День был воскресный, и, когда остался позади железнодорожный мост, служивший границей и воротами мира городских трущоб, он решил, что попытается взглянуть на этот мир глазами Тесс. В чем его сила, его душа, чем он притягивает ее, спрашивал он себя, шагая по холодной улице, которая сразу же показалась ему бесцеремонной издевкой над обветшалыми традициями классицизма. Каждый из ее каменных домов был точно массивная глыба, вырубленная неумелым подражателем из черного угольного пласта. Стройности, изяществу, плавности линий, свежести красок не находилось места на замусоренных улицах. Все тут было стерто, лишено жизни.
Сначала его поразило, что здесь не веяло гнилью, смрадом разлагающейся жизни. Это не походило на организм, подточенный болезнью, напротив, это было нечто устрашающе прочное и нерушимое, цитадель людской темноты, чьи стены не прошибить извне никакими человеческими усилиями. Твердыня мрака! У него застлало глаза от ее созерцания, но отвести взгляд он не мог. Даже люди стали казаться ему какими-то особенными, больше похожими на существа, вышедшие из земных недр, чем на обыкновенных людей. И все же в каждом из шустрых черномазых ребятишек в черных куртках и резиновых сапогах, что прыгали и резвились на асфальте, он узнавал Тесс.

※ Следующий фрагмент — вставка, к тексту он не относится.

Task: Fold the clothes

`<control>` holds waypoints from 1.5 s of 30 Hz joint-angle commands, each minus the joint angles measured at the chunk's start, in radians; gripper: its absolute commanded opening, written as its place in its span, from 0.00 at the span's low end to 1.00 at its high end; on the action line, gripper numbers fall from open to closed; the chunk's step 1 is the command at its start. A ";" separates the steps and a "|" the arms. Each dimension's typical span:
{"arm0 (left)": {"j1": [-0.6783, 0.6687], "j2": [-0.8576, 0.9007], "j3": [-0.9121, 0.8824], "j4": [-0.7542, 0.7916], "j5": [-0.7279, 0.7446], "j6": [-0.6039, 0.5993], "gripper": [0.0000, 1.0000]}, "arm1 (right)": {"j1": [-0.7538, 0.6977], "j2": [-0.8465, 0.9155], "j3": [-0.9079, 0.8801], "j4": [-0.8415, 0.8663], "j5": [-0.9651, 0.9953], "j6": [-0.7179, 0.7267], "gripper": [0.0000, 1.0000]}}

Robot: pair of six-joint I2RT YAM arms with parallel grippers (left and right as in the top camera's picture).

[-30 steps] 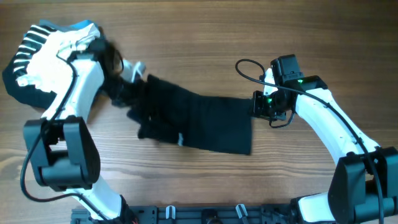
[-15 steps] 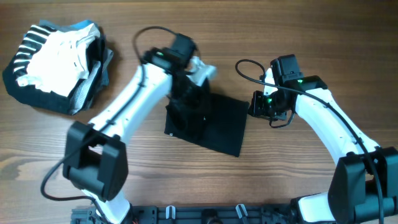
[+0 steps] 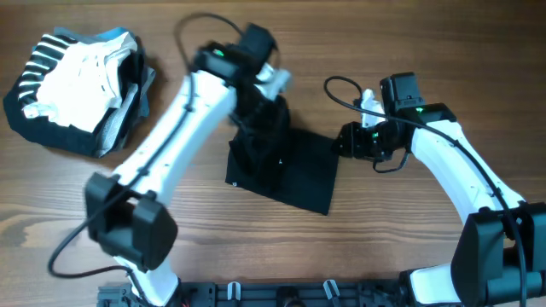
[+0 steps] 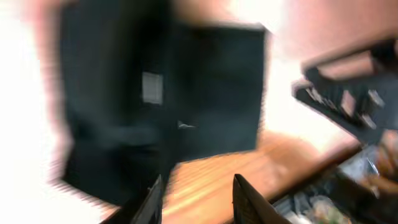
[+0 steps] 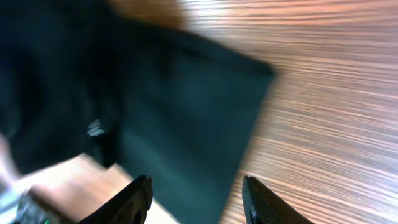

По сторонам тянулись дома, глухие, замкнутые, каменные дворы. Он взошел на одну лестницу, другую, третью, но запах сырости, мыла и дезинфекционных средств — жалких потуг на чистоту, бессильных перед коростой грязи, въевшейся в стены, — неизменно обращал его в бегство.
И чем дальше он уходил, тем грозней возникали в его памяти страшные подробности, не сразу запечатлевшиеся в сознании: зеленые дыры крысиных ходов, прогнившие перила, на которых недоставало балясин, шаткие, выщербленные полы, ветер, гуляющий по забитым хламом коридорам, плесень и тяжелый запах жилья, зловоние гниющих отбросов, щелястые двери, пятна свежей штукатурки, напоминающие присохшие болячки на теле; и повсюду: на дереве, на штукатурке стен — царапины детских каракуль, следы стремления обделенных человеческих существ хоть чем-то заменить себе общение с живой природой.
Вот он, распад! Но все же эти стены выстроены достаточно прочно, чтобы еще долго быть свидетелями непрестанной деградации человека. Твердыня мрака! Стоило хоть на шаг отойти, и уже казалось, что это лишь порождение фантазии. Не может быть, чтобы там жили люди! Стук хлопнувшей двери, беготня молодежи на лестнице — все это существовало в его памяти, но в действительности существовать не могло. Нет, нет! Ни одна живая душа не станет хлопать дверью в таком месте.